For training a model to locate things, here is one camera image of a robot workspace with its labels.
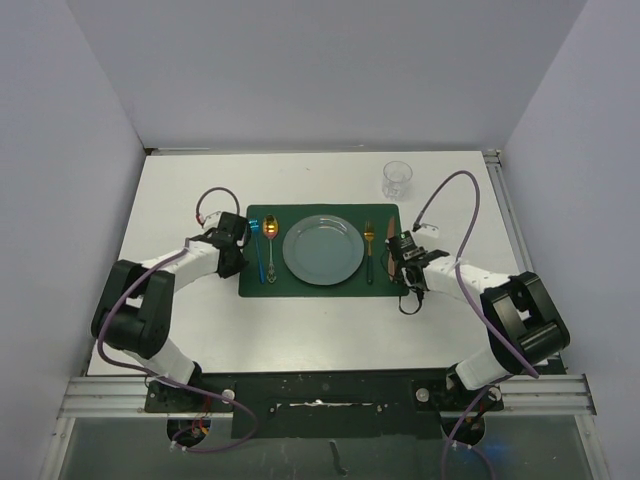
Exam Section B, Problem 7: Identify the blue plastic spoon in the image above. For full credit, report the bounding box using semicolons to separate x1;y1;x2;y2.
249;218;266;284

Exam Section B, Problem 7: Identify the gold iridescent spoon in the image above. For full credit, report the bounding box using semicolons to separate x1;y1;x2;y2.
262;214;279;284

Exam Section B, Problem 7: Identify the copper knife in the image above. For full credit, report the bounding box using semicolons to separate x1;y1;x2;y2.
384;216;398;281

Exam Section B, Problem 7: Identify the gold fork green handle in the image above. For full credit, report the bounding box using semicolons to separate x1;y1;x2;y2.
363;220;375;285

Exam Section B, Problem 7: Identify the dark green placemat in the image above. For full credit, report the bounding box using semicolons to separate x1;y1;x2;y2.
238;203;408;298

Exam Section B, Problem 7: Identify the clear plastic cup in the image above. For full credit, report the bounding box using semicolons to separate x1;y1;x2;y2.
382;161;413;200

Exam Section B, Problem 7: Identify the teal round plate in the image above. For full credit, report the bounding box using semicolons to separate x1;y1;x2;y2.
282;215;365;286

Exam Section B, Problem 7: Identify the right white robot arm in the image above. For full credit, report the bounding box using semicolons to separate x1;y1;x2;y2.
386;231;570;409

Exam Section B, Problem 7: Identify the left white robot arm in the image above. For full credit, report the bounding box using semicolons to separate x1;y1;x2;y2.
91;212;250;411

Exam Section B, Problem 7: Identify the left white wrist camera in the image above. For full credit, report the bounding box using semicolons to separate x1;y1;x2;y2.
202;211;223;230

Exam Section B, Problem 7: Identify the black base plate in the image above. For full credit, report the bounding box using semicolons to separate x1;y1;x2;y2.
144;368;504;439

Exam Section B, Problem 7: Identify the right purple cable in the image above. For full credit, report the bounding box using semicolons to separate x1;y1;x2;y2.
412;170;541;480
════
- **WHAT YOU HAVE TO DO**
Please repeat each line from the one with "Exam Section B, Problem 7: Identify the left white robot" through the last line of the data above, and add nothing.

- **OUTPUT OF THE EXERCISE**
Exam Section B, Problem 7: Identify the left white robot arm in the image above. For full credit, report the bounding box using semicolons to separate x1;y1;x2;y2.
91;212;250;411

Exam Section B, Problem 7: Identify the left white wrist camera in the image above. For full credit, report the bounding box using semicolons to separate x1;y1;x2;y2.
202;211;223;230

Exam Section B, Problem 7: Identify the black base plate in the image above. For full credit, report the bounding box using semicolons to separate x1;y1;x2;y2.
144;368;504;439

Exam Section B, Problem 7: Identify the right purple cable in the image above. For full credit, report the bounding box using semicolons to separate x1;y1;x2;y2.
412;170;541;480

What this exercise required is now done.